There are all kinds of people. Cool ones. Smart ones. Funny ones. Cute ones. Annoying ones. Awkward ones. Dorky ones. Of all the categories God could have placed me in, He, in His infinite wisdom and might, decided that I, Melinda Sherie White, would do best in the world as a Dorky one. For example, they say one’s first year of summer camp is a time of maturity and independence. Leaving for one week meant no sleep, no parental guidance, and no electronics (which at that time consisted of my Nintendo DS and the Wii). The camp I attended, Sky Ranch, had these theme nights every night of the week, for instance, 50’s night or Pajama night, so you had to pack accordingly. My trunk was overflowing with wigs and glasses and skirts and leis and clip on earrings…but most importantly, my Elvis costume. It was a Wednesday. All of the girls in my cabin began to get ready for the night, adorning themselves in fake pearls, teasing their hair, applying red lipstick. But me? I grinned at the sexy, suave man staring back at me in the mirror. Patting my luxurious, black wig into place, I slipped on my gold sunglasses and wiggled my eyebrows as flirtatiously as possible (side note: the girls surrounding me were probably questioning my gender at this point). As I hummed “Let Me Be Your Teddy Bear,” one of the counselors popped her head in and gagged on the hazy perfume cloud that encroachingly enveloped the tiny bathroom, “Hey girls…” her eyes widened as she gasped for air, “it’s time…to go to dinner.” She bolted from the bathroom, coughing fitfully. I glanced down at the bottle in my hand and grinned…at least I brought cologne.
Fast forward to dinnertime. We all gathered outside the cafeteria, boys and girls co-mingling. Being a blissfully ignorant child just shy of eleven, the questioning, judgmental stares didn’t register with me. I guess my aura of awesomeness shielded me from the reality of how dorky I was. I flashed a toothy smile at whoever was brave enough to behold me and my glorious costume. It consisted of black bellbottom pants, a deep V button up, and fake chest hair (my dad insisted that it “would bring the costume to life”). As I wandered around, impatiently waiting for dinner, a group of boys with slicked back hair walked up to me. “Hey little man, nice costume,” said one, punching me lightly on the shoulder. Attempting to conform to the male culture, I returned the punch, saying, “Thanks, my daddy loves Elvis.” The boys’ eyes widened at the high-pitched sound of my voice, stepping back as if they had been slapped. “Guys…it’s a girl,” whispered one of them. My aura of awesomeness crumbled. I smiled awkwardly, all confidence gone. My eyes stung and I could feel the heat rushing to my face. Averting my eyes from the masses, everything seemed to amplify. Every whisper, every giggle, every murmur. My wig became sticky with sweat. My fake chest hair started to resemble a dead animal. I took off my sunglasses and looked around at the cute poodle skirts and the bouncy ponytails. Here I was, looking like a boy. I teared up. The stupidity of my costume dawned on me. I looked around at the trees and the people and the beautiful sky and the flowers and I just wanted to go home.

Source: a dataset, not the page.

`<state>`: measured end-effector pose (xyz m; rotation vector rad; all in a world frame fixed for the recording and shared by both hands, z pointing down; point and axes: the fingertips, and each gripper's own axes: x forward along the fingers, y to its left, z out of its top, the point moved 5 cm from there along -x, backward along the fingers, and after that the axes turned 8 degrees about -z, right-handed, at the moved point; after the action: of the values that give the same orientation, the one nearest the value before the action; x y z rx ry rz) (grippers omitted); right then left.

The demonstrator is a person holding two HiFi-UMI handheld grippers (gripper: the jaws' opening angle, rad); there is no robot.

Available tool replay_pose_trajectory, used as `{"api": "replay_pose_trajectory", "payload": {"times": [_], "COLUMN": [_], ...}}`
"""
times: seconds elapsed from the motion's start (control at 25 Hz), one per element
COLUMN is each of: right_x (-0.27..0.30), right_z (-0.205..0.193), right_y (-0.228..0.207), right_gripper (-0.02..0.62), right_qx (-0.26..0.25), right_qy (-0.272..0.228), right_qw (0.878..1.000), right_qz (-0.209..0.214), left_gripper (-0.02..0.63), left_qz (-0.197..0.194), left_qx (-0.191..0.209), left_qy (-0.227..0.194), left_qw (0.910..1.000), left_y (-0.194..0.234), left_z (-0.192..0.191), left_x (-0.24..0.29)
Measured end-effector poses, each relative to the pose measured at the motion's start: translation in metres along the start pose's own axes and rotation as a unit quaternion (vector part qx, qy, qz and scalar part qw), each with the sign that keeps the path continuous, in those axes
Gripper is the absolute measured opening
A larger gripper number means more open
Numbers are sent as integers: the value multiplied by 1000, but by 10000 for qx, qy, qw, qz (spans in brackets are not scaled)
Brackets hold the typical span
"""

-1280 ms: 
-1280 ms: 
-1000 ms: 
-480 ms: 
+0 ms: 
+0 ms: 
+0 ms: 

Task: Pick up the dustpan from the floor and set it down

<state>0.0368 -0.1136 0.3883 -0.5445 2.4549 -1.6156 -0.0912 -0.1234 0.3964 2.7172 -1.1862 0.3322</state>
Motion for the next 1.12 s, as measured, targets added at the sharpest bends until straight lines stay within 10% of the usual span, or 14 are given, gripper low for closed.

Have you ever felt desperately alone? Ostracized, defeated, cornered? If you haven’t, then you is lyin’ (please note Revelation 21:8). Becoming acquainted with and shaking the ghostly, frigid hand of Loneliness can render a person unstable and doubtful. It can shake a person’s faith and goad one to question his own value as a person. We’ll tap through those endless snapchat stories and see that friend group together (again) all having a great time without you (again). Where was my invite? Throughout high school, I thankfully never struggled with the temptation to drink, but lemme tell you, it was hard when I lost my best friend over it. I remember distinctly when she said, “Love you, Mel, but I didn’t think to invite you over tonight to the party because…well…you probably wouldn’t have fun…I mean, it’s just that you don’t, uh, drink.” That’s when I felt it. I felt like that blissfully ignorant child just shy of eleven, clothed in a tacky Elvis costume, whose demeanor of naivety and innocence had just been shattered by the sharp frigidity of reality. This morning, I was reading in 1 Peter 4:4 that of course “our former friends are surprised when [we] no longer plunge into the flood of wild and destructive things they do. So they slander [us].” Do not be afraid to be alone. Remember, the world rejected Christ, too. By following Jesus, we are putting on the righteousness of Christ, essentially putting on an Elvis costume. The way we Christians are called to live our lives sounds and looks as crazy as an eleven year old girl wearing a tangled, black wig, adorned in flashy glasses, decorated in gold chains, and clothed in tight pants and a black v-neck blouse.
So. I urge you, readers…do not be afraid to adorn yourself in spiritual fake chest hair. We are called to be lights. We are called to be different. Everyone else might be wearing poodle skirts, but you are not alone.